Communicating realistic expectations is also important, Herzing said. Moving the needle in the right general direction can be a good place to start in the absence of specific benchmarks to guide goals. “If we can at least improve on some of these areas where we know we're struggling, then we can declare some victory.”

Recognize, too, that the goals of adaptive, personalized learning programs don’t exist in a silo. They’re likely aligned with existing administration initiatives around student success and performance, so don’t be afraid to make the connection. “All of you have a student success initiative,” she said. “Every single one. … So, pair it, glue it, staple [your adaptive, personalized learning programs] to your student success initiative at your institution. Make it mission critical to what you're doing.”

Similarly, Dr. Cavanagh noted, tying adaptive learning initiatives to performance funding metrics is another way to get resources. “There's a reason behind why you're doing it.
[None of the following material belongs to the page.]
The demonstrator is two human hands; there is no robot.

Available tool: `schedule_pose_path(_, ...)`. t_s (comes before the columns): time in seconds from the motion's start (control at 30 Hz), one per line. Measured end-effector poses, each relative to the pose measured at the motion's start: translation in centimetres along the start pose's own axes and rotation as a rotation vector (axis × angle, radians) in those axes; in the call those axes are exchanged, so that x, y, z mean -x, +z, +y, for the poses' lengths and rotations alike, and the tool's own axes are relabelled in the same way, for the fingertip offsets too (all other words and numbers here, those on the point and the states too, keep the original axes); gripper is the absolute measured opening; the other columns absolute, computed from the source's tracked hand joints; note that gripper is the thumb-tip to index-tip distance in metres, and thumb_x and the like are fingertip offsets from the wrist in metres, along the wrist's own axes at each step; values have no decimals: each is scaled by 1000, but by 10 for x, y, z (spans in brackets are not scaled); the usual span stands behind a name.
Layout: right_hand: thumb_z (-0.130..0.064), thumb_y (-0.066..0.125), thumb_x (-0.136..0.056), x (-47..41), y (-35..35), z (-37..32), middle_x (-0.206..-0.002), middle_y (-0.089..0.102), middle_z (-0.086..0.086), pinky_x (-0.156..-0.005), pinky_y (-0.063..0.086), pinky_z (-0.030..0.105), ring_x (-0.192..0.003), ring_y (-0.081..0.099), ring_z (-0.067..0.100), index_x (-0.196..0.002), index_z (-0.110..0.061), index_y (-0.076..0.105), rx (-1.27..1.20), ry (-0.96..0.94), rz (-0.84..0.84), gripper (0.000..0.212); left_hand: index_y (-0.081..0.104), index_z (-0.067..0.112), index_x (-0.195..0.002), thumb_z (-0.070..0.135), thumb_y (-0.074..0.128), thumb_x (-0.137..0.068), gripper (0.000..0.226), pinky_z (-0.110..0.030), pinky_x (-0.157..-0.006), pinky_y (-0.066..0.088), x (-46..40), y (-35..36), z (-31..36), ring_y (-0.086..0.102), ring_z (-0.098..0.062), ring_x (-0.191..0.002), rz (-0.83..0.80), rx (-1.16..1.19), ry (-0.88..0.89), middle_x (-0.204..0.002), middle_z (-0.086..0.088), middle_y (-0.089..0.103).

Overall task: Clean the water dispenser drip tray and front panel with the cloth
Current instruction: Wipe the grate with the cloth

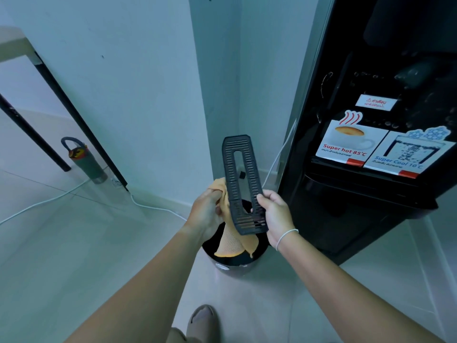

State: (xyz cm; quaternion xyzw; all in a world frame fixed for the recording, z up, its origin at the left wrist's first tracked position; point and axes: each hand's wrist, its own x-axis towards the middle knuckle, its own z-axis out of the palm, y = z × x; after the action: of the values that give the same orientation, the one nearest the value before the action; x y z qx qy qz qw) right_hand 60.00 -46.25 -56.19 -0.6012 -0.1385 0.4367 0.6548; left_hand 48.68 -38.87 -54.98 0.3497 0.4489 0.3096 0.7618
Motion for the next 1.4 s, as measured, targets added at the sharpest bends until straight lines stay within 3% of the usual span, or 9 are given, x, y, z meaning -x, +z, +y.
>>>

It has to do with student success, and retention, and all the other things that we're measured on globally. And so, suddenly adaptive learning becomes the president's initiative, not mine that I'm trying to sell. He can view that as a strategy to accomplish his goals and the board’s goals.”

The final recommendation for taking adaptive beyond the pilot phase? Patience. “Push the chips in on adaptive and personalized learning and be willing to give it some time,” Dr. Cavanagh recommends. “Fortunately, we had some early success with our pilots. … But even if we hadn't, I think we would have given it some time, and tried to tweak the dials a little bit. Don’t expect the world to change in one semester.”